¡No hay nada más desagradable que ir por casa o por la oficina y, según el calzado que llevemos o la época del año en la que estemos, notar chispazos cada dos por tres debido a la tarima laminada! Y es que a pesar de que las tarimas de las firmas más reconocidas -como Arquifloor, QuickStep, Faus o Meister – ya son antiestáticas, todavía quedan modelos de algunas marcas que no lo son. A continuación te contamos qué elementos influyen en que se genere mayor electricidad estática y te damos algunos consejos.

Consejos para evitar que se produzcan calambres:

-La humedad ambiental es un factor clave. A menor humedad, mayor número de chispazos. Así que podéis incorporar un humidificador-ionizador.

-Se puede fregar la tarima -siempre con la fregona bien escurrida- con productos especiales para eliminar la carga estática.

-Contar con toma de tierra, para que por ella se derive la electricidad.

-Y si vais a instalar un suelo nuevo, es preferible que elijáis uno que sea antiestático, pero si os habéis ‘encaprichado’ de un modelo que no lo es, la solución es instalar un subsuelo antiestático bajo la tarima.

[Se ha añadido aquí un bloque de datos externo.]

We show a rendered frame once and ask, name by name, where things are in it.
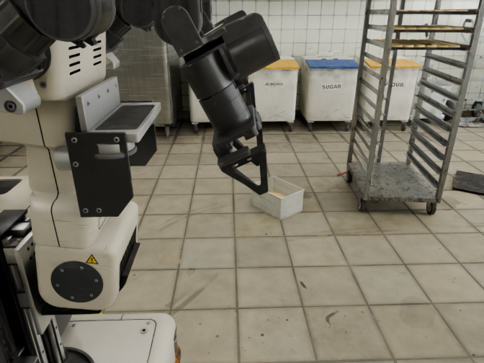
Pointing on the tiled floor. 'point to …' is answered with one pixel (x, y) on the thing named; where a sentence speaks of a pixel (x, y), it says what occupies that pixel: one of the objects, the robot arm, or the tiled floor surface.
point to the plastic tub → (279, 199)
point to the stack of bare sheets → (469, 183)
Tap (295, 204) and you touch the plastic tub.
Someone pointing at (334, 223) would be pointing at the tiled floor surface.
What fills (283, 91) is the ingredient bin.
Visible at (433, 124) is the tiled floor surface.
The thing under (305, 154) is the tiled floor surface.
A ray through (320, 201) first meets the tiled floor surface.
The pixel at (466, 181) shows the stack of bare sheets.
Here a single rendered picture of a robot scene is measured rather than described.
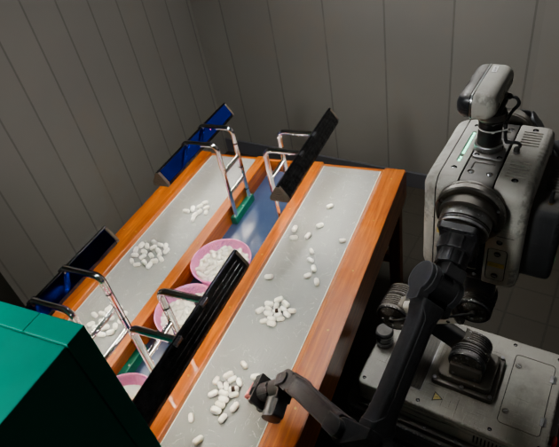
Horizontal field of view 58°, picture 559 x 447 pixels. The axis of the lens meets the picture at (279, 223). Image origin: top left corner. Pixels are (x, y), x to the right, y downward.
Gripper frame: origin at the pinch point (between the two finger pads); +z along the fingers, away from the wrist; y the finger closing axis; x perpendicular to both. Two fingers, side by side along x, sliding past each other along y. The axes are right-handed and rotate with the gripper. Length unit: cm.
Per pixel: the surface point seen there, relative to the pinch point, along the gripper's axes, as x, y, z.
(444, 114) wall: 28, -220, -16
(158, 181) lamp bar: -67, -66, 31
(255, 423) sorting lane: 5.3, 6.6, -3.1
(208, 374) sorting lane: -10.0, -4.8, 15.1
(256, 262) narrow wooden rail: -16, -58, 16
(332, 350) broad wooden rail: 12.8, -24.1, -17.2
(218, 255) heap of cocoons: -27, -60, 33
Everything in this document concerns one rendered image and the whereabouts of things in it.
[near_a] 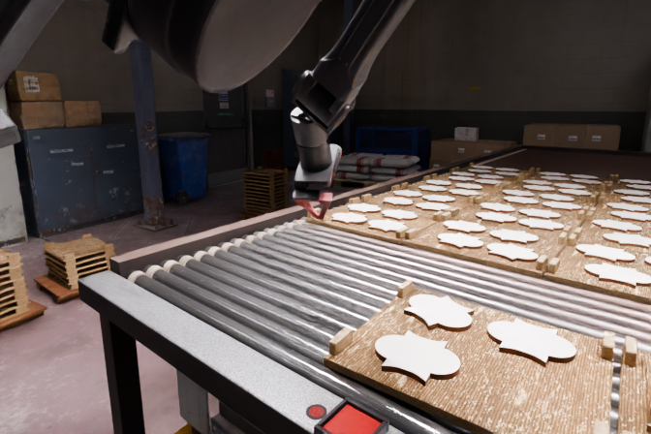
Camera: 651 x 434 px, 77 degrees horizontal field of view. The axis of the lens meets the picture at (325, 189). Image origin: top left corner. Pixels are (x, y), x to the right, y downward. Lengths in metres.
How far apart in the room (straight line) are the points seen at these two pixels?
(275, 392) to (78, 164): 4.64
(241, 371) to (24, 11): 0.62
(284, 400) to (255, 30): 0.63
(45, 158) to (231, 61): 4.92
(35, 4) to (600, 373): 0.99
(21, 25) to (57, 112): 4.53
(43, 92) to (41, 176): 0.85
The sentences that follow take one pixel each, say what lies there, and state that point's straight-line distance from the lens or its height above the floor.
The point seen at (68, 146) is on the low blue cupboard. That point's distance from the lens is 5.15.
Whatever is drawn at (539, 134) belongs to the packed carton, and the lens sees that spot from 6.94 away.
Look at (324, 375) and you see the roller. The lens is 0.76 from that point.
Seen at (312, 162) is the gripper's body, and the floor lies 1.27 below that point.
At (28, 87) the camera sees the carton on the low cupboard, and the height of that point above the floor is 1.52.
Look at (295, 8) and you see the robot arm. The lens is 0.18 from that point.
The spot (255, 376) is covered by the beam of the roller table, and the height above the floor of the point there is 0.91.
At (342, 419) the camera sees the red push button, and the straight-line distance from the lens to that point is 0.67.
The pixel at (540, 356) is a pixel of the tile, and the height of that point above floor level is 0.95.
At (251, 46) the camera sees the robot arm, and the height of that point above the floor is 1.39.
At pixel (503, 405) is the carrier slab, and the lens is 0.73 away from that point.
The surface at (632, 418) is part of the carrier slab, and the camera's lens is 0.79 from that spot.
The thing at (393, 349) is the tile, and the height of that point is 0.95.
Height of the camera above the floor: 1.37
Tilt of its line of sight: 12 degrees down
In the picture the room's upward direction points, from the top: straight up
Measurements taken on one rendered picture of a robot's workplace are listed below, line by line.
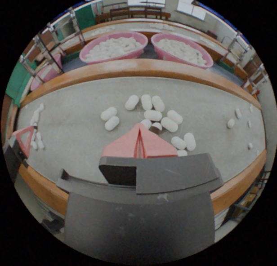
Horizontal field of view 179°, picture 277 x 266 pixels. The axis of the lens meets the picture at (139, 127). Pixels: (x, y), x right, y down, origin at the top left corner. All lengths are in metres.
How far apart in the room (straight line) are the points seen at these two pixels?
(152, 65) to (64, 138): 0.29
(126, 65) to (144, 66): 0.05
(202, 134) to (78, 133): 0.29
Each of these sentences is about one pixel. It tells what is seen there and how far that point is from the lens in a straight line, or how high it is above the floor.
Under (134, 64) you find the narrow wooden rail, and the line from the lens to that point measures 0.27.
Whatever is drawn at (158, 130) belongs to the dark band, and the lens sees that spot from 0.18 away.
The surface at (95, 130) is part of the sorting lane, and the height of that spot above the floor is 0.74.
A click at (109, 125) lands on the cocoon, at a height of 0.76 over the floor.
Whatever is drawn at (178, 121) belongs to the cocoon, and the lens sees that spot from 0.20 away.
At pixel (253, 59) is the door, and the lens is 4.90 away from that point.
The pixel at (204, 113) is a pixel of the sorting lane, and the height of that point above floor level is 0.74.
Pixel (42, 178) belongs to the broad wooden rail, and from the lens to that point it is 0.39.
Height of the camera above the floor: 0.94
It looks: 76 degrees down

Las marcas de tarima cuyos modelos no son antiestáticos suelen tener sus fábricas ubicadas en países del norte de Europa, donde el grado de humedad es constantemente alto. De ahí que ellos no tengan el problema de los chispazos. El grado de humedad correcto se sitúa alrededor del 50%. Por debajo del 30% se favorece enormemente la aparición de electricidad estática.